Quienes exigieron la democratización estructural del Estado, a través del conflicto magisterial y popular, perdieron la oportunidad de lograrlo en 2006. Ese era el momento idóneo para aprovechar el alto grado de sensibilidad que había en las estructuras locales y nacionales del poder, y de presión que ello ejercía sobre los poderes locales, para empujar reformas importantes que cuando menos iniciaran un proceso de transición a la democracia, que no necesariamente debe comenzar por la alternancia de partidos en el poder.

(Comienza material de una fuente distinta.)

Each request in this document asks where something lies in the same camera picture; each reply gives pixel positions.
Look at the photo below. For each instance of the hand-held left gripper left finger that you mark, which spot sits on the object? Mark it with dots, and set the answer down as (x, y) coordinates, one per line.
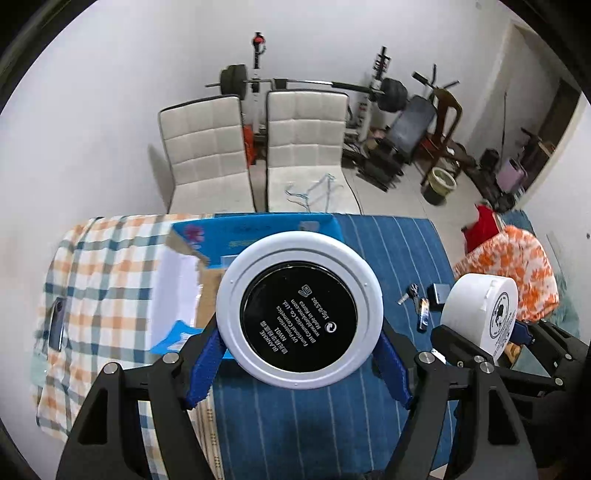
(207, 367)

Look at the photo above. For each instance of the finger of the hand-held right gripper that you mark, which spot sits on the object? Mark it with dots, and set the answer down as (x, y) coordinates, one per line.
(450, 341)
(521, 333)

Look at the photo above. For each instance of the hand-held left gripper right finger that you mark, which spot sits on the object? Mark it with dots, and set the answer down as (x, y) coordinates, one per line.
(392, 369)

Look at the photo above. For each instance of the round white black-bottomed cosmetic case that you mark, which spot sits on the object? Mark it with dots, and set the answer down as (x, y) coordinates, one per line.
(299, 310)

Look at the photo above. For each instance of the small blue white tube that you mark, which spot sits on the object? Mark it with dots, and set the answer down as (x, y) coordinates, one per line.
(424, 316)

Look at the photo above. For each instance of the small grey box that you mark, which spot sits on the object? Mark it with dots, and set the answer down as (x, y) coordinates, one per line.
(438, 294)

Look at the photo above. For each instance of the bunch of keys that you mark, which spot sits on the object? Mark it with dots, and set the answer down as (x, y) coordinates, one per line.
(410, 293)

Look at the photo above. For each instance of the orange floral blanket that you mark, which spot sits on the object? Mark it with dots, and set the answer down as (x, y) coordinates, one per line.
(512, 263)

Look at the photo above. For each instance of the blue striped cloth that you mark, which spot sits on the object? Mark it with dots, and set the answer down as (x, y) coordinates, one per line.
(397, 249)

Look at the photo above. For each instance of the red bag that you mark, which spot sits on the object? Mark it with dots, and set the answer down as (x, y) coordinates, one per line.
(482, 228)

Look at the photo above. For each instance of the blue printed cardboard box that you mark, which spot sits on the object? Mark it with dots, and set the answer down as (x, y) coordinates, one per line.
(217, 249)

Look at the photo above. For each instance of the orange blue plaid cloth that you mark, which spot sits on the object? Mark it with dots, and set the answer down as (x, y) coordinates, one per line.
(106, 277)

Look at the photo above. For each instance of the dark smartphone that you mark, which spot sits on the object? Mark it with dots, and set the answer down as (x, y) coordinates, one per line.
(57, 323)

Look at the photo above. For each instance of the round flower pot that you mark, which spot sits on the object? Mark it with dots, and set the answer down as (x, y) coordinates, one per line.
(438, 184)

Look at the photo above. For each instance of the pink suitcase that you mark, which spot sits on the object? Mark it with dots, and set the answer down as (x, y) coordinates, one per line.
(511, 175)

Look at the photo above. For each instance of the black weight bench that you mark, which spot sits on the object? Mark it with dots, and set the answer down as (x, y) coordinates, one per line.
(411, 129)

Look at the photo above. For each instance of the white padded chair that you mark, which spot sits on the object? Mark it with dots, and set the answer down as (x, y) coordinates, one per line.
(203, 147)
(304, 138)

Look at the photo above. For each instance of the brown wooden chair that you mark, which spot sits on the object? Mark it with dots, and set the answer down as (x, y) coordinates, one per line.
(448, 115)

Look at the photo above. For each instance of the black barbell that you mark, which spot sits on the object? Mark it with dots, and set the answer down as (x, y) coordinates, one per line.
(392, 94)

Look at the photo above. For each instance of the black rack stand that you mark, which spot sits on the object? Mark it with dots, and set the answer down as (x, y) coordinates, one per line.
(382, 62)

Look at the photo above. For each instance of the red-topped upright pole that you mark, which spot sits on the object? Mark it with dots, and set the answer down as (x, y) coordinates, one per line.
(257, 50)

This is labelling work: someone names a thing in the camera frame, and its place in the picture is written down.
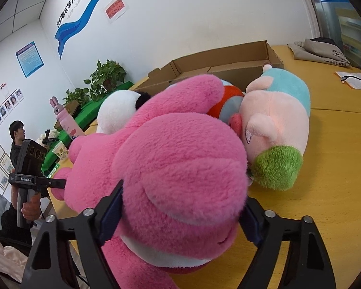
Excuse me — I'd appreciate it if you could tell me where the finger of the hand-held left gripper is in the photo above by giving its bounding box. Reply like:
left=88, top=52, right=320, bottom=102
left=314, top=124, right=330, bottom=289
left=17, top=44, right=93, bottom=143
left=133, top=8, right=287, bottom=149
left=47, top=177, right=66, bottom=190

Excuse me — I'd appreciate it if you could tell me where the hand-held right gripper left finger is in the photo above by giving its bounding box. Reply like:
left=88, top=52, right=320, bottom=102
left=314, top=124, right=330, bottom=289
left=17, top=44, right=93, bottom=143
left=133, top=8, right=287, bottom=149
left=20, top=179, right=124, bottom=289

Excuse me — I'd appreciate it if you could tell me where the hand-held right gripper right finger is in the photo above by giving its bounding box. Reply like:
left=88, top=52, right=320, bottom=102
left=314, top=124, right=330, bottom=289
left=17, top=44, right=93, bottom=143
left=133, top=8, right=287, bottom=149
left=239, top=197, right=337, bottom=289

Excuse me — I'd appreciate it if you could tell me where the pink plush bear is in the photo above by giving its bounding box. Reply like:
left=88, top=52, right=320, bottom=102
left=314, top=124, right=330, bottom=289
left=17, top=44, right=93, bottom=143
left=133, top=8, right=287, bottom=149
left=50, top=74, right=250, bottom=289

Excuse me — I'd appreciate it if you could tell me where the white plush toy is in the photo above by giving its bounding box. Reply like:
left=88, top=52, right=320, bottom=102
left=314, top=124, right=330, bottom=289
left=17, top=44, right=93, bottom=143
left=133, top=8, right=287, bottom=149
left=96, top=90, right=152, bottom=134

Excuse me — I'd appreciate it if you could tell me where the pink pig plush teal hat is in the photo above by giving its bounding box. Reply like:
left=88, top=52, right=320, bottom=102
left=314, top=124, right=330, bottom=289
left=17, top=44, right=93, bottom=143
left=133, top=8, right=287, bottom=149
left=229, top=63, right=312, bottom=191

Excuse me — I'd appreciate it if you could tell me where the cardboard box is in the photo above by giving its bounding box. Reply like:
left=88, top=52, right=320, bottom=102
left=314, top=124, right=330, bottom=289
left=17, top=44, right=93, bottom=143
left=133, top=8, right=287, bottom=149
left=132, top=40, right=285, bottom=97

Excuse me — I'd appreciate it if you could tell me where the person's left forearm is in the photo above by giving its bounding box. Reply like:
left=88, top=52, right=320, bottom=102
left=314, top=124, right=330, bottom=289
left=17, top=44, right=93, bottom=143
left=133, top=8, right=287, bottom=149
left=0, top=209, right=34, bottom=246

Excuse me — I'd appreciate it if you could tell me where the person's left hand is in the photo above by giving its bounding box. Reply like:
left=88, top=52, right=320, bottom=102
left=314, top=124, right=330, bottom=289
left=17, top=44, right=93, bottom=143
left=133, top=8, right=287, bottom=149
left=22, top=193, right=42, bottom=221

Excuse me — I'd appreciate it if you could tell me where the black device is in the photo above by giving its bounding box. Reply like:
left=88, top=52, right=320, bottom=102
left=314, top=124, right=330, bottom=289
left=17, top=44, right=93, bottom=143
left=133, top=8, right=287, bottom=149
left=41, top=129, right=60, bottom=145

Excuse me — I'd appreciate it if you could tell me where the paper cup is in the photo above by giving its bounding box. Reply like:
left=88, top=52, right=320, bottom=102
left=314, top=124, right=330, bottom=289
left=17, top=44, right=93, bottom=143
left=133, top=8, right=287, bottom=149
left=52, top=143, right=70, bottom=160

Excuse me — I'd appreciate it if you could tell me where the pink rabbit bottle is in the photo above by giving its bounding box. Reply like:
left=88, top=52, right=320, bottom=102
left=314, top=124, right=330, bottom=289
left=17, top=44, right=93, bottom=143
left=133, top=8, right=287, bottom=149
left=50, top=96, right=85, bottom=140

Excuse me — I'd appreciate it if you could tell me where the brown box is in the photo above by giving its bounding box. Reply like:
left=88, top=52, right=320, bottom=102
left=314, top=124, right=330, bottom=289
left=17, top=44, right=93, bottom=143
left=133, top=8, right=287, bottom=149
left=64, top=101, right=80, bottom=117

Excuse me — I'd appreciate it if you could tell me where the green table cover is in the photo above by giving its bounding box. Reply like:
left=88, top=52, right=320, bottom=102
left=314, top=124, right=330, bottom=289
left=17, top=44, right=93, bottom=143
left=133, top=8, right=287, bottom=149
left=40, top=81, right=134, bottom=178

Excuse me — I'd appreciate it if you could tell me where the small potted plant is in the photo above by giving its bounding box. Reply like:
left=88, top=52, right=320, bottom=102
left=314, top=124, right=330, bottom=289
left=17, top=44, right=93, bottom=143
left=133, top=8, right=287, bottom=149
left=63, top=88, right=91, bottom=107

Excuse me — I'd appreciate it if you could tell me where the person's beige jacket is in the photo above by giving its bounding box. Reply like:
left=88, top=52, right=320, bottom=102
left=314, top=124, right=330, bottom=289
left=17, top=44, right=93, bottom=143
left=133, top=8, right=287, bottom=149
left=0, top=241, right=31, bottom=281

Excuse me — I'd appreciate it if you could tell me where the large potted plant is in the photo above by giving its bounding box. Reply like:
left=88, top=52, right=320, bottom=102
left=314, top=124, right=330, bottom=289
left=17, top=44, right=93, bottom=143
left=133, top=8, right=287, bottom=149
left=84, top=59, right=127, bottom=100

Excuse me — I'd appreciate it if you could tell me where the red notice sheet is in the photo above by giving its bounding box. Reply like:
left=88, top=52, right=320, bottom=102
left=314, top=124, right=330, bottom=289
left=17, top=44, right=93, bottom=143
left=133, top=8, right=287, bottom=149
left=105, top=0, right=130, bottom=25

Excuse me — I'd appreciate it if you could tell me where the white paper sheet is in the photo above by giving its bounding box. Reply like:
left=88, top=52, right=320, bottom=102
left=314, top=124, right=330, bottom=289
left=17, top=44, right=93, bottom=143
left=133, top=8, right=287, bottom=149
left=335, top=71, right=361, bottom=90

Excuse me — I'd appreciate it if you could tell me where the grey cloth bag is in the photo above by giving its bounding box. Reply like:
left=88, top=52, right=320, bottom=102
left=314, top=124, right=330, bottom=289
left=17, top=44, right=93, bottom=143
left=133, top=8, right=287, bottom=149
left=288, top=38, right=352, bottom=67

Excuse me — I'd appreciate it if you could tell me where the glass partition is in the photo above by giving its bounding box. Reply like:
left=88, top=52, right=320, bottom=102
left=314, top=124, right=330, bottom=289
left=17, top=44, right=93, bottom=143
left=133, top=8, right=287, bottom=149
left=301, top=0, right=361, bottom=76

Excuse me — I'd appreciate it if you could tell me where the group of framed wall certificates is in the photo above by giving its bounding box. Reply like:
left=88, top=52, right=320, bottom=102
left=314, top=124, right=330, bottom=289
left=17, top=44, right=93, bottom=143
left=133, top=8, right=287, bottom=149
left=0, top=137, right=15, bottom=191

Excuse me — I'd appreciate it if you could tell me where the row of wall photos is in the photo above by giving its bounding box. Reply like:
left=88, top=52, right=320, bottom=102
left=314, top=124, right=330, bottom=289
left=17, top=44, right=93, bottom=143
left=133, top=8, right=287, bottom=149
left=0, top=84, right=25, bottom=136

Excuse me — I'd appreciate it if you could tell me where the blue wall poster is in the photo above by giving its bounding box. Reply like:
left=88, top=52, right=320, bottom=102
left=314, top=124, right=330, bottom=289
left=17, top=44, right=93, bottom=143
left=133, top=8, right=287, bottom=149
left=16, top=41, right=45, bottom=78

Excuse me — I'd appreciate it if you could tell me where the blue wave wall decal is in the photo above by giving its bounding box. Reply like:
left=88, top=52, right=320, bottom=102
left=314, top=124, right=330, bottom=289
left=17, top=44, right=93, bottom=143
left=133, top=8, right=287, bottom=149
left=54, top=0, right=133, bottom=61

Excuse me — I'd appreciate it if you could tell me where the black cable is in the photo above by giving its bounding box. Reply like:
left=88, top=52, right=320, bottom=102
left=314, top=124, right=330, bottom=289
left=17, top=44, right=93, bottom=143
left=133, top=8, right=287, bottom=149
left=341, top=74, right=361, bottom=86

Evidentemente, el gobierno estatal y el priismo, no estuvieron a favor —ni lo estarían nunca— a favor de empujar, ellos, reformas constitucionales que les limitara el poder que aún hoy ejercen. Por eso, sólo accedieron a realizar algunos cambios parciales en los mecanismos de rendición de cuentas y fiscalización. Pero dejaron para después (indefinidamente) la discusión y aprobación legislativa, de las herramientas más importantes con las que se podría hablar de una verdadera democratización del Estado en Oaxaca.

LA MISMA CASA

Por ello, ni la democratización de las estructuras del poder, ni la transición a la democracia, están garantizadas con la alternancia de partidos en el gobierno estatal. Nadie puede asegurar que el solo arribo del candidato de la coalición PAN-PRD-PT-PC, Gabino Cué Monteagudo, equivaldrá a comenzar un proceso de revisión de los mecanismos democráticos; en contraparte, la reiteración del Revolucionario Institucional en el Ejecutivo estatal, será una confirmación de todo lo que hasta ahora existe y se ha resistido a cambiar.

El inminente abanderado de la Coalición opositora, hasta ahora es nada lo que se ha comprometido con la transición a la democracia. Él mismo, y las fuerzas políticas que lo arropan, fueron incapaces de hacer algo por las reformas que se quedaron pendientes a raíz del conflicto magisterial y popular de 2006.

No hubo sustento y voluntad, ni en el PAN, PRD o cualquiera de las fuerzas de izquierda, para tomar las banderas más sentidas de democratización, esgrimidas, en el movimiento magisterial, para llevarlas como propuestas serias y razonadas, a las respectivas tribunas legislativas de Oaxaca o la Federación. Por esa razón, ahora parece poco creíble que se ufanen de un sentido democratizador auténtico. Y quizá, también por ello, tal discusión ni siquiera aparece en su ideario o los esquemas políticos que hasta ahora han presentado como propuestas de gobierno.

Y, en el triunfo del PRI, tampoco hay garantías de que algo cambie. En el tricolor, se pretende vender eficazmente la idea de que lo único que hace falta incrementar, y remozar, es la infraestructura y la obra pública en el Estado. No existen en ellos compromisos tangibles por la transformación de las estructuras democráticas, y ni siquiera por la revisión de algunos de los esquemas de organización del poder público que datan de hace más de medio siglo.

GOBIERNO, IGUAL

Al final, y en un ánimo que pudiera parecer pesimista, lo que es previsible es que independientemente de quién gane los comicios de julio próximo en Oaxaca, las formas de gobernar y ejercer el poder seguirán siendo las mismas. El próximo Gobernador del Estado llegará a habitar una casa que no se ha transformado en nada, y mandará en ella con base a las prácticas y costumbres que han prevalecido por décadas. Si en algo avanza el proceso de democratización del poder, será por la voluntad del gobernante que se manifieste en el momento mismo. Ahora, es más que un idealismo suponer que con un triunfo oficialista u opositor, la democracia avanzará. Eso no se lo creen ni ellos mismos.